» **Aim of the exercise**
Copy whichever lines of the data hold the word "camera".

» **Data to process**

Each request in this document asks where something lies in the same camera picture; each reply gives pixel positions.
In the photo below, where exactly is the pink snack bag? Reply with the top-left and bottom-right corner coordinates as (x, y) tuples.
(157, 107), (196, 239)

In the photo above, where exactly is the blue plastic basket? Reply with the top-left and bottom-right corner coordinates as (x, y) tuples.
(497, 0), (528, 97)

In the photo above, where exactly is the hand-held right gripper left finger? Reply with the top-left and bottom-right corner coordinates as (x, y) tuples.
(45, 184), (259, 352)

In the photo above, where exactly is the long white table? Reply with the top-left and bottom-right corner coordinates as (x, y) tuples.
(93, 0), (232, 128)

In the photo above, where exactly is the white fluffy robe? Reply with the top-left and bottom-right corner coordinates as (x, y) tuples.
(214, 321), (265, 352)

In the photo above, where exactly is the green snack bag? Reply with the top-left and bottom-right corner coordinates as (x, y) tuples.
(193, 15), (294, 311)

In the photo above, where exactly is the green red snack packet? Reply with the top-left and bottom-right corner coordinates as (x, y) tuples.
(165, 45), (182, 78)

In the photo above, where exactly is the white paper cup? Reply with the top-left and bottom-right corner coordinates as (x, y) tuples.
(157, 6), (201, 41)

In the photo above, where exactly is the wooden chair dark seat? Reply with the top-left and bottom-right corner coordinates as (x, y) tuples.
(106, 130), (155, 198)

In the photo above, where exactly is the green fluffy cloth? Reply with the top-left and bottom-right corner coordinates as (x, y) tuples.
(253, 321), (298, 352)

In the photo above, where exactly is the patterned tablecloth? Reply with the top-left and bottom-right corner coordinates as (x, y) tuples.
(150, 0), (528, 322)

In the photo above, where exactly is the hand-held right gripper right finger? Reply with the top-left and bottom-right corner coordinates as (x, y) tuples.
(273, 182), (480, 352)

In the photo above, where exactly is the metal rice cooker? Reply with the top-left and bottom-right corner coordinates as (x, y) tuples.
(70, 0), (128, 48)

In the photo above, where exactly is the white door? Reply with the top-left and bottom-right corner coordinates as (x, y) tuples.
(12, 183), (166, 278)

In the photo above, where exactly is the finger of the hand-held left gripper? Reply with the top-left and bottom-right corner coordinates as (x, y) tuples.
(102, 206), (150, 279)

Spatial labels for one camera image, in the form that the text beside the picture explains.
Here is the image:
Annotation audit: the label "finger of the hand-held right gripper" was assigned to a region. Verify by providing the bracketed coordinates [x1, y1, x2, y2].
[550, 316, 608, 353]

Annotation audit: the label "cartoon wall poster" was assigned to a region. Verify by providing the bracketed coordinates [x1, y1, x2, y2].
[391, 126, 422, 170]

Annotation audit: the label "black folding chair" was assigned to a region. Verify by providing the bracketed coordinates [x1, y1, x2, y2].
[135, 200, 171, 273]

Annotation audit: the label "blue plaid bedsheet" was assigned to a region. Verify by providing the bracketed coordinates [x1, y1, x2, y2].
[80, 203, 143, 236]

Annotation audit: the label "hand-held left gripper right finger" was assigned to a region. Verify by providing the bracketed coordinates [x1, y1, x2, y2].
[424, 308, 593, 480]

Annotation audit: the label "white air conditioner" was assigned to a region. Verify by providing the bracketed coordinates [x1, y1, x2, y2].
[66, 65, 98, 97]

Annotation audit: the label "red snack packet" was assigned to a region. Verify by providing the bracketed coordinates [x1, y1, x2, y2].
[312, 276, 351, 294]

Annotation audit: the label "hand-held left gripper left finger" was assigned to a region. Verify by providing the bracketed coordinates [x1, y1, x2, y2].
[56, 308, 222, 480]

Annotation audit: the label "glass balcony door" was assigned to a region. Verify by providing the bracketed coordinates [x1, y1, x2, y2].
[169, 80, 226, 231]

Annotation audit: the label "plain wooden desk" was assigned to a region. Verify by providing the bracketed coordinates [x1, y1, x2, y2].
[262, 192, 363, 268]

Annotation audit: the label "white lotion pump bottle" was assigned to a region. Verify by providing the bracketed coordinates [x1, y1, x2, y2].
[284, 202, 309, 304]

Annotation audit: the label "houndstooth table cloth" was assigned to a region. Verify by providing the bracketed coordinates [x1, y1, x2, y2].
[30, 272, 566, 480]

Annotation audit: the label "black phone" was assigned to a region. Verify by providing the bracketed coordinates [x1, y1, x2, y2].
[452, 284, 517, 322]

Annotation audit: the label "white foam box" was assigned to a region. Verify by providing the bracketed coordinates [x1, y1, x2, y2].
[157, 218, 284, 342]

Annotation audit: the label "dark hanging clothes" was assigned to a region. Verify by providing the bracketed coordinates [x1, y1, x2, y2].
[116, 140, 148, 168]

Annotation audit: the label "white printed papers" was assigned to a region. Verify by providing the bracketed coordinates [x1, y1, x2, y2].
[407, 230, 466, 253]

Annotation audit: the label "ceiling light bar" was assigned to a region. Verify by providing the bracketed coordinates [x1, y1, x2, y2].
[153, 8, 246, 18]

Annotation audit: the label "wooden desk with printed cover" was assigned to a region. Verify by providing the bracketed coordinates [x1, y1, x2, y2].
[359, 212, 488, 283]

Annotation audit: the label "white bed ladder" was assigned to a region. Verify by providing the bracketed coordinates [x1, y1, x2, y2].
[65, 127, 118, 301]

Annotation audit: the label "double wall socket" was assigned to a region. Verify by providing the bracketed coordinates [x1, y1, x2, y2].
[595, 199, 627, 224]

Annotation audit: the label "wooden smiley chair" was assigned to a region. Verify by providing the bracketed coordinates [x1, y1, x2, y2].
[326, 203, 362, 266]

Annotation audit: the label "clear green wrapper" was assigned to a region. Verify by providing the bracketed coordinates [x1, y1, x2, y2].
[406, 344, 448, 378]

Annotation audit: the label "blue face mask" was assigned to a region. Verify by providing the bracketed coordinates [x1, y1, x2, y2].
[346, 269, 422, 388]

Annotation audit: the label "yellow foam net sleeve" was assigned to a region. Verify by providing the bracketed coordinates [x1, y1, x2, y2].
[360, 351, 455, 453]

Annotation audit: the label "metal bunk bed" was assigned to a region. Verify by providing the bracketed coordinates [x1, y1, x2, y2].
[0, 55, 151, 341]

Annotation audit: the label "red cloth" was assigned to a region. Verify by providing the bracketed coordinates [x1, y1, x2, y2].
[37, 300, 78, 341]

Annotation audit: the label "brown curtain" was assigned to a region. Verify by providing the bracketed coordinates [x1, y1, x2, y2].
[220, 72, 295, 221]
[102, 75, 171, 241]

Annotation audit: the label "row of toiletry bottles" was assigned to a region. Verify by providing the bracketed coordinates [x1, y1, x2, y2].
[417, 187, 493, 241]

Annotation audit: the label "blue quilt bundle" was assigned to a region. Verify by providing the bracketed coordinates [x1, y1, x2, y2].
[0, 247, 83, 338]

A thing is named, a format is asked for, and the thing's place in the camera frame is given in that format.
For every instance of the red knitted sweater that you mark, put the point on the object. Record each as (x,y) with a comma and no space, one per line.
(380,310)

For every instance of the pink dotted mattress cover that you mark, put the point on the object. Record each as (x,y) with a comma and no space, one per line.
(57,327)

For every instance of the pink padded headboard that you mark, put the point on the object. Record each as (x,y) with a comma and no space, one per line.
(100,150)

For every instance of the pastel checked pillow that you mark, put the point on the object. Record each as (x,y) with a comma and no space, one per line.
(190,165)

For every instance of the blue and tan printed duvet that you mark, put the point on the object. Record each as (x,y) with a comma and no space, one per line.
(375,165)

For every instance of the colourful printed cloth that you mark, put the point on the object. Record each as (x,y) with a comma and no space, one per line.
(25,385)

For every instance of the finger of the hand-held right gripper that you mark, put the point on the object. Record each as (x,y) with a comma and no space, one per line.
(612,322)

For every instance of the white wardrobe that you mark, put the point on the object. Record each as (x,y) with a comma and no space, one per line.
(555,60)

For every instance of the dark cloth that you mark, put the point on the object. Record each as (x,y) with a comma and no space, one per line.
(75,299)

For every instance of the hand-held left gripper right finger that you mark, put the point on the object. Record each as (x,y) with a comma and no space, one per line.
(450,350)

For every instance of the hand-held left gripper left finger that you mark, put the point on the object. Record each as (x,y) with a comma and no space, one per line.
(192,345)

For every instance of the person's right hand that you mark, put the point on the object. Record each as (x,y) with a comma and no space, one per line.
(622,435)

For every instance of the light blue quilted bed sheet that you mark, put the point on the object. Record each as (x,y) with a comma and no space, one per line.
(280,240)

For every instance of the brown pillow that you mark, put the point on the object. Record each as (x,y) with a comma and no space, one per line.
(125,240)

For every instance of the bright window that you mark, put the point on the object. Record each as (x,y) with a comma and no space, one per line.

» **Task result**
Each request in this document asks where something lies in the same camera picture; each reply gives pixel positions.
Spatial labels for one camera image, in the form that the text beside the picture explains.
A thing is named, a format is asked for, and the thing's place in the camera frame is given in that format.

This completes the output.